#### [Exercise]
Find the word "orange" in the listing below, then return every line it appears in.

#### [Data records]
--------------------------------

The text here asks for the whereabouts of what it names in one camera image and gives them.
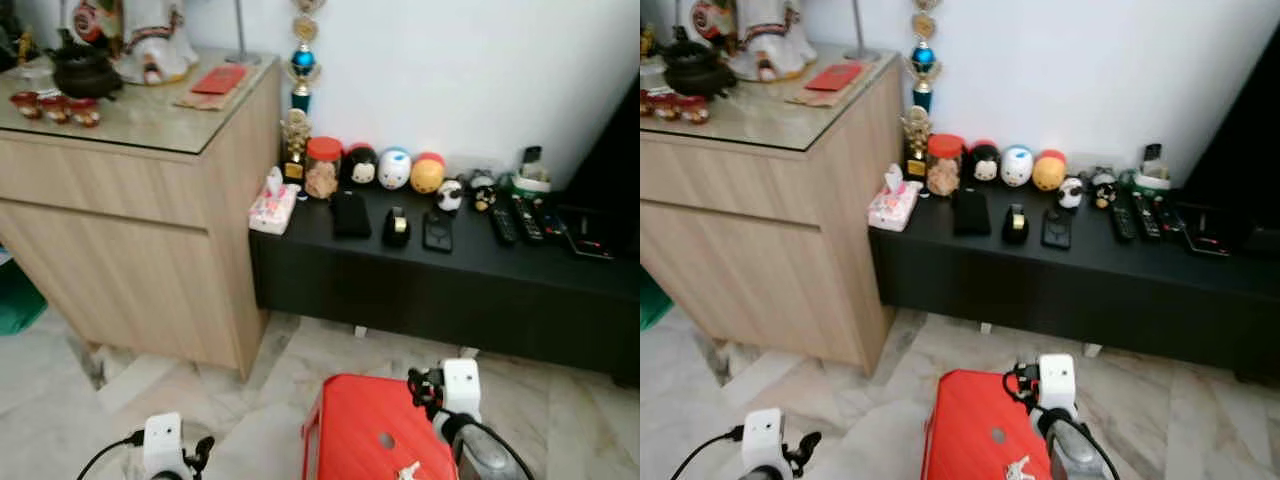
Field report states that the red plastic stool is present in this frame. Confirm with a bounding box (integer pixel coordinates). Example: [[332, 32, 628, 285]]
[[922, 369, 1066, 480], [302, 374, 488, 480]]

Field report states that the black low console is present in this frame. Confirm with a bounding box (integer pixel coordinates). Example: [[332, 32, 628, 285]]
[[248, 180, 641, 386], [868, 180, 1280, 381]]

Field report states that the black tape dispenser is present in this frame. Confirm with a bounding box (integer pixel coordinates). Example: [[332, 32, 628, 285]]
[[382, 206, 412, 249], [1002, 203, 1032, 246]]

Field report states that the flat black key fob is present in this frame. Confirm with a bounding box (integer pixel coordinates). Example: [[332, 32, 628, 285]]
[[421, 211, 455, 254], [1040, 207, 1074, 251]]

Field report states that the black pouch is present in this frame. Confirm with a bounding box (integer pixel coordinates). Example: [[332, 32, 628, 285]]
[[331, 190, 373, 240], [951, 187, 992, 238]]

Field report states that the light wooden cabinet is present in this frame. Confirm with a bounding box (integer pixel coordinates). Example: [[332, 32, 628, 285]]
[[640, 40, 906, 376], [0, 45, 284, 379]]

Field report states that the small dark toy figure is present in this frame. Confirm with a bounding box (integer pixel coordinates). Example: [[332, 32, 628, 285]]
[[1090, 167, 1119, 210], [469, 170, 499, 212]]

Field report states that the green bag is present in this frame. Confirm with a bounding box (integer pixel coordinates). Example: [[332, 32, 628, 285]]
[[640, 265, 674, 331], [0, 258, 48, 337]]

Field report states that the yellow red round plush toy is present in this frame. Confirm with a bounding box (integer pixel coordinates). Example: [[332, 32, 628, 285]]
[[410, 152, 447, 195], [1032, 149, 1069, 192]]

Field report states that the white blue round plush toy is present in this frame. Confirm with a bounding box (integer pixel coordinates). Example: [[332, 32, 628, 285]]
[[1000, 144, 1035, 188], [377, 147, 413, 191]]

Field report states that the pink tissue pack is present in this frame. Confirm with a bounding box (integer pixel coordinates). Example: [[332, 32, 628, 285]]
[[868, 163, 923, 233], [248, 167, 300, 236]]

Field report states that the red lidded clear jar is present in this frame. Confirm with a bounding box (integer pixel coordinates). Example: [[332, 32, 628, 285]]
[[925, 133, 966, 197], [304, 136, 344, 200]]

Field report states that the black round plush toy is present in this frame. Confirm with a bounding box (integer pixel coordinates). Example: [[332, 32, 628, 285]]
[[966, 140, 1002, 184], [344, 143, 379, 188]]

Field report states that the green white holder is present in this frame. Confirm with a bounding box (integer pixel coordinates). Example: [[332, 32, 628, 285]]
[[512, 146, 553, 197], [1133, 143, 1173, 193]]

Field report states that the black television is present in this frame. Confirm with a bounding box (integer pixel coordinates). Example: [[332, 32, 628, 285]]
[[560, 75, 641, 256], [1180, 20, 1280, 256]]

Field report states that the tall blue gold trophy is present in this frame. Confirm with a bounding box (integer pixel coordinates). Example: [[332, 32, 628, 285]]
[[288, 0, 322, 114], [908, 0, 941, 113]]

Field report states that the flat brown board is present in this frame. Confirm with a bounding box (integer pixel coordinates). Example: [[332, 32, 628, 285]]
[[785, 60, 881, 107], [172, 62, 271, 109]]

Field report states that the red envelope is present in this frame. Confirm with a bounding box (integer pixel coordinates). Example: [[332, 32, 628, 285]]
[[803, 62, 864, 93], [190, 65, 248, 96]]

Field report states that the thin metal lamp stand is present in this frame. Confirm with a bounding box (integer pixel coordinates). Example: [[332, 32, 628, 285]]
[[225, 0, 263, 66], [845, 0, 881, 63]]

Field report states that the white robed figurine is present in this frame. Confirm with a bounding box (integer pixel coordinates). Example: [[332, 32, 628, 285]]
[[62, 0, 199, 85], [685, 0, 816, 81]]

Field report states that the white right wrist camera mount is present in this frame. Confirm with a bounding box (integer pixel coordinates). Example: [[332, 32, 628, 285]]
[[441, 358, 483, 419], [1036, 353, 1079, 413]]

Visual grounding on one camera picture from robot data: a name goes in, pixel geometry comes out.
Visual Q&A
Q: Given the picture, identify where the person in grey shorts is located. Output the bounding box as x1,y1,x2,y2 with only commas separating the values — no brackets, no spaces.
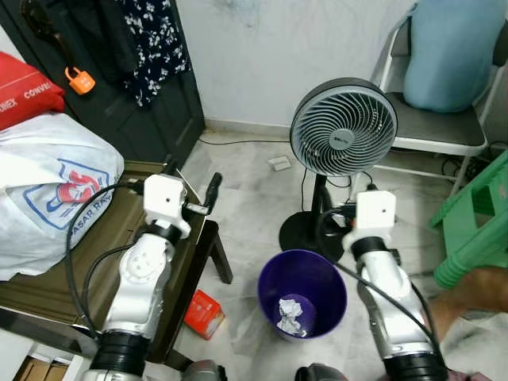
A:
425,266,508,344

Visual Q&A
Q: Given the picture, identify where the grey left robot leg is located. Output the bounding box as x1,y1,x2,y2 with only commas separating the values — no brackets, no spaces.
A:
181,359,228,381

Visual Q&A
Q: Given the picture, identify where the grey metal folding chair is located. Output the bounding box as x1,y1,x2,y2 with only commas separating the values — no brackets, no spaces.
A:
371,4,508,198

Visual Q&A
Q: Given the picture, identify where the white paper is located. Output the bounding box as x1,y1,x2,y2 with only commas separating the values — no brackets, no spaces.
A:
276,296,307,335

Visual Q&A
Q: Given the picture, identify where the grey standing fan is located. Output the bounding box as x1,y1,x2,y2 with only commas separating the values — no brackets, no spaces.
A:
279,79,399,259

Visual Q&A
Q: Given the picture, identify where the grey robot leg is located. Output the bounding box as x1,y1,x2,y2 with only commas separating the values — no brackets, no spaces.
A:
181,359,228,381
295,363,352,381

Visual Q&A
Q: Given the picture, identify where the small red box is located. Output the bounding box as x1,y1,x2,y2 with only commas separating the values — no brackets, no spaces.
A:
184,290,226,341

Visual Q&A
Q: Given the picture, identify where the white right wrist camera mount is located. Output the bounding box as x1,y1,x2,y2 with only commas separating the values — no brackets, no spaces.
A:
353,190,396,253

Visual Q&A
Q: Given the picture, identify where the green plastic stool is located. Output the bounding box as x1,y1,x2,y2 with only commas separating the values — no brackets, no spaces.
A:
431,149,508,291

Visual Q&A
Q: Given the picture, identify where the red bag with white print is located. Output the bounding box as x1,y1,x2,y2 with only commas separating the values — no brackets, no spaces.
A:
0,52,67,132

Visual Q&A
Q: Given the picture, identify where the brown cardboard box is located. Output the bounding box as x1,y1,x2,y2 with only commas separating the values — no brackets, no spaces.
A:
16,356,82,381

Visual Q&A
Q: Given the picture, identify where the grey right robot leg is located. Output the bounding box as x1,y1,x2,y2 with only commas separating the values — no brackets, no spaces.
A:
295,363,352,381

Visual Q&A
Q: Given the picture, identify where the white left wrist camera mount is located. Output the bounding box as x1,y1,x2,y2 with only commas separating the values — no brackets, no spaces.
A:
143,175,191,237

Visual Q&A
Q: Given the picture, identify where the dark floral garment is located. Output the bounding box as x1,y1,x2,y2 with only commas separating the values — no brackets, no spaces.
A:
117,0,192,109

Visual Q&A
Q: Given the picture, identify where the light blue cushion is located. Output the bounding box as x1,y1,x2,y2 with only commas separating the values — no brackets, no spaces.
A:
402,0,498,113

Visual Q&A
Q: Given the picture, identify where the orange padlock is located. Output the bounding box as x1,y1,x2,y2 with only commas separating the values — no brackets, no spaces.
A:
65,67,97,96

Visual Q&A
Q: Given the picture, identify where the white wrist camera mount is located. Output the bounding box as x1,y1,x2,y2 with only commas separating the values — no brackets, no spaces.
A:
353,190,396,253
143,175,191,237

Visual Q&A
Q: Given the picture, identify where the white printed plastic bag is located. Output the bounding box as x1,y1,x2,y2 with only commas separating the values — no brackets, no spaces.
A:
0,113,126,281

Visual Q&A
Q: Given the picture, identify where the purple plastic waste bin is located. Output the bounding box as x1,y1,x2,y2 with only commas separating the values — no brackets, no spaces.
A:
257,249,348,342

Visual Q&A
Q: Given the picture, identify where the brown low table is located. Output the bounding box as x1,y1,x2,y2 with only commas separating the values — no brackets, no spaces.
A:
0,161,234,368

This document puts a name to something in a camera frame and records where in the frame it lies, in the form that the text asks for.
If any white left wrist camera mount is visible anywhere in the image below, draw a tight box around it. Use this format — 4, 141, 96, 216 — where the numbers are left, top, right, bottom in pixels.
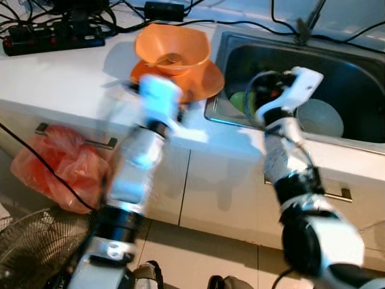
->
140, 75, 184, 130

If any green plate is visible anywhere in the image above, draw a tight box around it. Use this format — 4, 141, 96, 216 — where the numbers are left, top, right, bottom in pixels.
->
230, 90, 259, 115

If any black electronics box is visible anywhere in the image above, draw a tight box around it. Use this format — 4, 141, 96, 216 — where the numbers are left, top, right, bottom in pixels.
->
51, 0, 109, 16

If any grey robot foot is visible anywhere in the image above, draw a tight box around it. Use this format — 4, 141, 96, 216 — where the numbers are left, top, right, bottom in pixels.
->
132, 260, 164, 289
208, 274, 244, 289

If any metal sink faucet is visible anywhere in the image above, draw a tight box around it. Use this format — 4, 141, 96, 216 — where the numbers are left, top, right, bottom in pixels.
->
295, 0, 328, 44

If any orange plastic bowl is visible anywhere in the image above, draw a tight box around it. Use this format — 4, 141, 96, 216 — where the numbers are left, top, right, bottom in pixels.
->
134, 23, 210, 76

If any grey right robot foot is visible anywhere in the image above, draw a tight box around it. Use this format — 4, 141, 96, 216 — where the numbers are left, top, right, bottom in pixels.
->
208, 274, 244, 289

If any black power strip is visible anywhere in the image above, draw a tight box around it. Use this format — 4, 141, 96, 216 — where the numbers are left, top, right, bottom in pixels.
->
3, 23, 106, 57

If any orange plastic bag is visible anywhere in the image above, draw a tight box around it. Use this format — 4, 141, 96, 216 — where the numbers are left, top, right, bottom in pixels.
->
10, 125, 112, 214

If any grey round bowl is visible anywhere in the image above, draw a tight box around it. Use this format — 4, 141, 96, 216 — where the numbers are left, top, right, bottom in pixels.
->
296, 99, 345, 138

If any black hanging cable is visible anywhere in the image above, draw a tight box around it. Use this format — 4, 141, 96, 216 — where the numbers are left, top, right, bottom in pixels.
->
0, 122, 98, 213

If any white kitchen cabinet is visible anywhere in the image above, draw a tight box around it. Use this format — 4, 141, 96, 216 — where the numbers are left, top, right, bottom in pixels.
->
0, 99, 385, 272

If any orange plastic plate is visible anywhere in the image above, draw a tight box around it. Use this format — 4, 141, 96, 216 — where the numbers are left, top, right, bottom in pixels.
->
131, 57, 225, 104

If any grey left robot foot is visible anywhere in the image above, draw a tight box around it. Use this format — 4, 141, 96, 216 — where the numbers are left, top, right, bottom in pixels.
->
132, 260, 164, 289

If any stainless steel sink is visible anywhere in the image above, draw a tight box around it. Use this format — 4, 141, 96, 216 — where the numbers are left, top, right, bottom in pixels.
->
205, 30, 385, 145

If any metal handle holding bag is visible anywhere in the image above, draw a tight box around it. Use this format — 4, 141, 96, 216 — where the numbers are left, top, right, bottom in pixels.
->
35, 123, 118, 150

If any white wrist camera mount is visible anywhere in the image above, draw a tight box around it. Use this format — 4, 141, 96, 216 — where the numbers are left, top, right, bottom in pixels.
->
140, 75, 184, 130
256, 66, 324, 124

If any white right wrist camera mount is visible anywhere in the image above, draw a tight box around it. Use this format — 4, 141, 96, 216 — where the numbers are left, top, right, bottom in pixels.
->
256, 66, 324, 124

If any black power adapter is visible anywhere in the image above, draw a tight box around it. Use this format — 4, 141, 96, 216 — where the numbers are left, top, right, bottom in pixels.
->
143, 1, 188, 22

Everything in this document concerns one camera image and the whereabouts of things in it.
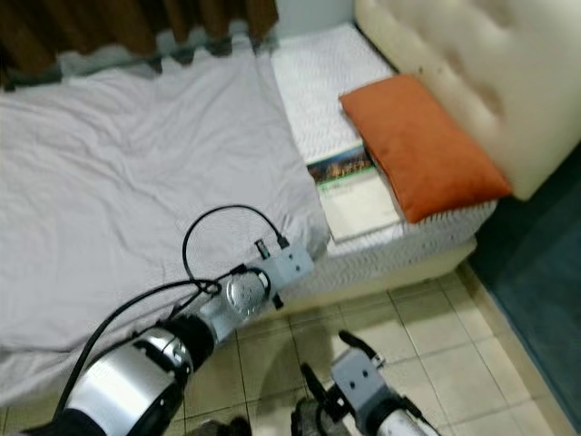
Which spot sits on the book with picture cover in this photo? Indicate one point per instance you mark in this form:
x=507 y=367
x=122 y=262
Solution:
x=363 y=204

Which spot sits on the grey blanket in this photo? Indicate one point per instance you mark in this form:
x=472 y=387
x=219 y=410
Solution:
x=127 y=200

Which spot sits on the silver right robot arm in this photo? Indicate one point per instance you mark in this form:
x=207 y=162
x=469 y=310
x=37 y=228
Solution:
x=404 y=422

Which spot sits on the grey robot foot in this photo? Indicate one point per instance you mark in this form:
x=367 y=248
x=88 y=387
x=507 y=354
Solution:
x=310 y=422

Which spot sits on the cream bed base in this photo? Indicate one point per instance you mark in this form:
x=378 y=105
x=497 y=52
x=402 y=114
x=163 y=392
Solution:
x=408 y=268

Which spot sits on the orange pillow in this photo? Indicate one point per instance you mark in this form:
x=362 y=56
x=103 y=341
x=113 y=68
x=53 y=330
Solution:
x=427 y=147

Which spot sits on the white patterned mattress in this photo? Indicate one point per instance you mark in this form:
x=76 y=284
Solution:
x=318 y=91

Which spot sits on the cream tufted headboard wooden trim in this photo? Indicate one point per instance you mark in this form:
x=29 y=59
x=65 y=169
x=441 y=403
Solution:
x=490 y=73

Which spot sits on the brown curtain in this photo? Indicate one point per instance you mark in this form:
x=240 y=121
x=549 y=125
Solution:
x=127 y=32

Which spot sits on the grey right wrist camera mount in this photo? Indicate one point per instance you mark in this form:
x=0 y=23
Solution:
x=357 y=377

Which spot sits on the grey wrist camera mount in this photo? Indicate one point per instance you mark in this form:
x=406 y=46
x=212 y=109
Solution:
x=289 y=266
x=357 y=377

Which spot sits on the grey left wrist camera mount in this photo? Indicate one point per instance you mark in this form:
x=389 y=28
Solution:
x=289 y=266

--------------------------------

#### [Response to this task]
Q: Given the picture, identify where the orange padlock is located. Output the bounding box as x1,y1,x2,y2 with only commas separating the values — no brackets, no spaces.
If any orange plastic bowl is visible anywhere in the image above, draw a tight box around it. Use this format — 4, 141, 96, 216 — where the numbers are left, top, right, bottom in pixels.
If any orange plastic bag is visible anywhere in the image above, draw a tight box around it. Use this format — 4, 141, 96, 216 — where the numbers are left, top, right, bottom in pixels.
If any orange plastic plate is visible anywhere in the image above, draw a tight box around it. Use this format — 4, 141, 96, 216 — where the numbers are left, top, right, bottom in pixels.
Which spot sits on the orange pillow in this photo? Indicate one point per instance you mark in this form:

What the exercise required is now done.